His companion laughs. "No. Nothing like that. What, you don't believe I just want to spend time with you?"

It's a close enough likeness to a question asked long ago - _How do you know I don't just want to dance with you?_ \- that Lorenz can't help but smile. Sentiment swells in his chest, aided no doubt by the glass of wine he's already enjoyed, and he shakes his head.

"You have always been a perverse sort of man," he says agreeably, hiding his smile in another sip of wine. "I would put nothing past you anymore."

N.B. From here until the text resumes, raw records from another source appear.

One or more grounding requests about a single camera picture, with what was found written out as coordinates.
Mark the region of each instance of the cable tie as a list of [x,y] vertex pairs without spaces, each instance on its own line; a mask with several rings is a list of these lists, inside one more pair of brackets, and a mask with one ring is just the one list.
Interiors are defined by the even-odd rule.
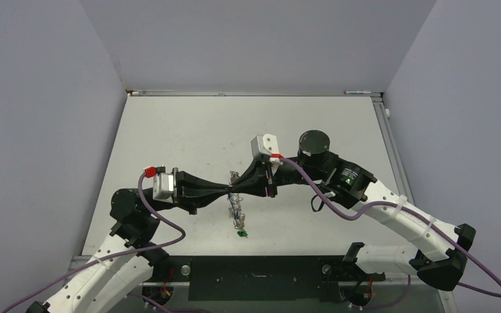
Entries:
[[393,211],[393,214],[391,214],[391,216],[388,216],[384,220],[379,221],[379,223],[385,225],[388,222],[394,220],[397,217],[397,215],[401,212],[402,206],[406,203],[407,200],[408,200],[408,197],[406,197],[405,195],[401,194],[399,196],[399,204],[397,205],[397,207]]
[[102,261],[100,258],[98,258],[96,255],[92,255],[91,256],[92,259],[96,259],[97,262],[99,262],[99,264],[101,264],[102,266],[104,266],[104,268],[106,268],[107,271],[112,271],[110,269],[110,266],[108,266],[104,261]]
[[427,227],[425,227],[425,229],[423,230],[423,233],[421,233],[421,235],[419,235],[417,237],[410,239],[410,241],[414,241],[414,240],[417,240],[419,238],[423,238],[423,236],[425,236],[427,234],[427,232],[431,229],[431,226],[433,225],[433,223],[436,221],[437,221],[437,219],[435,217],[429,215],[429,224],[427,224]]

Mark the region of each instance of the green component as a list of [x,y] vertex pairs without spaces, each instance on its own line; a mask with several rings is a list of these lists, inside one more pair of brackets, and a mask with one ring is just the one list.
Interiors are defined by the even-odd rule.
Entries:
[[245,237],[247,238],[249,235],[247,234],[247,231],[246,230],[239,230],[237,232],[237,234],[239,235],[239,237]]

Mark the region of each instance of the white table surface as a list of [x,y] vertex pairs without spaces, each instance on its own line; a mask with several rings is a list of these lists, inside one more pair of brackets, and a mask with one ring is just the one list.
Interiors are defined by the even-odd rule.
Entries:
[[[142,168],[164,164],[170,171],[177,166],[227,183],[230,170],[243,173],[251,163],[255,135],[276,135],[282,155],[292,157],[300,135],[311,129],[330,137],[330,151],[397,191],[369,97],[129,97],[82,254],[93,254],[100,246],[115,223],[109,216],[112,194],[136,187]],[[146,180],[144,187],[151,186],[152,180]],[[171,255],[337,255],[355,241],[407,243],[367,216],[349,222],[327,207],[313,213],[314,192],[308,186],[282,186],[278,193],[274,199],[243,195],[248,238],[237,236],[224,197],[197,215],[180,209],[161,212],[187,232],[184,241],[166,250]],[[178,235],[160,225],[153,242]]]

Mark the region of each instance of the red connector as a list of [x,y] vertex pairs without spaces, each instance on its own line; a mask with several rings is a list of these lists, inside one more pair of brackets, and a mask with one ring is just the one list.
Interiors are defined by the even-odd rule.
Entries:
[[154,177],[157,174],[157,168],[149,166],[148,168],[143,170],[145,172],[146,178]]

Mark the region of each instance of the white arm segment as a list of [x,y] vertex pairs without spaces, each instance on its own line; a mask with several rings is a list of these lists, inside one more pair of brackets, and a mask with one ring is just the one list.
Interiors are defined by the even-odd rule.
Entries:
[[153,276],[153,268],[142,256],[136,256],[112,277],[89,305],[88,312],[105,313],[112,309],[137,285]]
[[[107,235],[95,257],[102,258],[112,253],[133,249],[126,248],[125,243],[124,239],[117,235]],[[134,254],[127,254],[108,259],[79,272],[60,291],[47,299],[47,303],[50,304],[47,310],[51,313],[88,312],[89,305],[101,289],[133,257]]]
[[365,245],[356,255],[356,265],[366,274],[394,273],[416,275],[408,262],[415,258],[418,248],[408,246]]
[[[352,207],[352,210],[359,211],[365,204],[374,201],[389,201],[399,203],[399,200],[401,200],[401,198],[396,195],[396,193],[390,191],[379,180],[377,180],[376,183],[370,183],[364,194],[368,197],[368,200],[366,202],[359,201],[355,206]],[[431,215],[423,212],[407,201],[404,201],[402,203],[402,206],[414,210],[415,212],[424,216],[427,220],[432,220],[433,225],[440,228],[454,242],[458,241],[458,235],[454,232],[456,226],[433,218]],[[366,210],[364,214],[387,226],[395,233],[398,233],[399,235],[404,237],[407,241],[410,241],[414,246],[421,250],[423,255],[425,255],[431,261],[448,259],[446,250],[454,250],[453,245],[447,242],[443,237],[438,235],[432,229],[428,228],[428,225],[426,225],[424,222],[420,221],[411,214],[400,211],[398,212],[398,214],[393,215],[395,210],[397,209],[394,207],[384,207],[376,205]]]

"Perverse and determined," Claude returns, stepping around to face Lorenz. The smile on his face is full of mischief, and it makes him look years younger - charmingly so, irresistibly so. He looks... happy. "I believe last time we were in this position, I told you to save me a spot on your dance card."

He sets his wine glass down, his own smile curving honest and bright. "And do you feel lucky, then, Your Grace?"

The ripple of exasperation over his face makes Lorenz laugh. "Ugh, don't call me that, Lorenz."

This time, when Claude offers his hand, Lorenz takes it. He draws him in, stepping into position as naturally as if they have danced together a thousand times in their lives and have the luxury of a thousand more stretching before them. In time to the beat, Lorenz leads them onto the floor, joining the other couples twirling about as seamlessly as though it were choreographed. 

A hand curls around his heart, squeezing very slowly.

"Very soon I will no longer have the opportunity to," he murmurs, voice pitched low for Claude's ears only. "Forgive me for making the most of the moments I have."

Silence cradles them for a time, heavy with the things that cannot be said as well as those that shouldn't, while they move about the floor. Lorenz catches the professor's eye and immediately has to look away again; compassion and understanding right now, while he holds Claude in his arms for what could very possibly be the last time, feels like too much.

He guides Claude into a turn, winding an arm around his waist and pulling him in close as the musical number softens. In his embrace, Claude is pliant and trusting; Lorenz's hand slides to the base of his neck, long fingers curled gently into the soft waves of his hair as he leans into a side lunge and slowly lowers him. Claude's arms come up, winding around his shoulders, and Lorenz gently tilts him backward. His hair fans over Claude's chest, a dizzying visual tease of something more they might have enjoyed if they were very different men in a very different time.

Their gazes lock, time suspended for just a moment. It is another snapshot of a memory that Lorenz will lock away deeply and hold close; another stolen moment, all the more precious for being fleeting.

Claude blinks, and Lorenz rights them both, his lips brushing Claude's temple as the song fades away.

"Was it worth the wait?" Lorenz asks, her fingertips skimming down Claude's back, eyes closed.

Claude's response is pressed into the curve of his jaw, warm and sweet and achingly sad. "Every second of it."

*

The next time they see one another, years have passed.

They fall into each other's arms as though it has been both a lifetime and no time at all.

**Notes for the Chapter:**

> Thank you so much for reading along! I challenged myself to do a chapter for every day of Lorenz week and weave them into a fic, and I almost can't believe I actually finished it. It's been a joy to write and I'm not done with Lorenz (or Claude!) by any means, so hopefully there will be more fic content from me soon.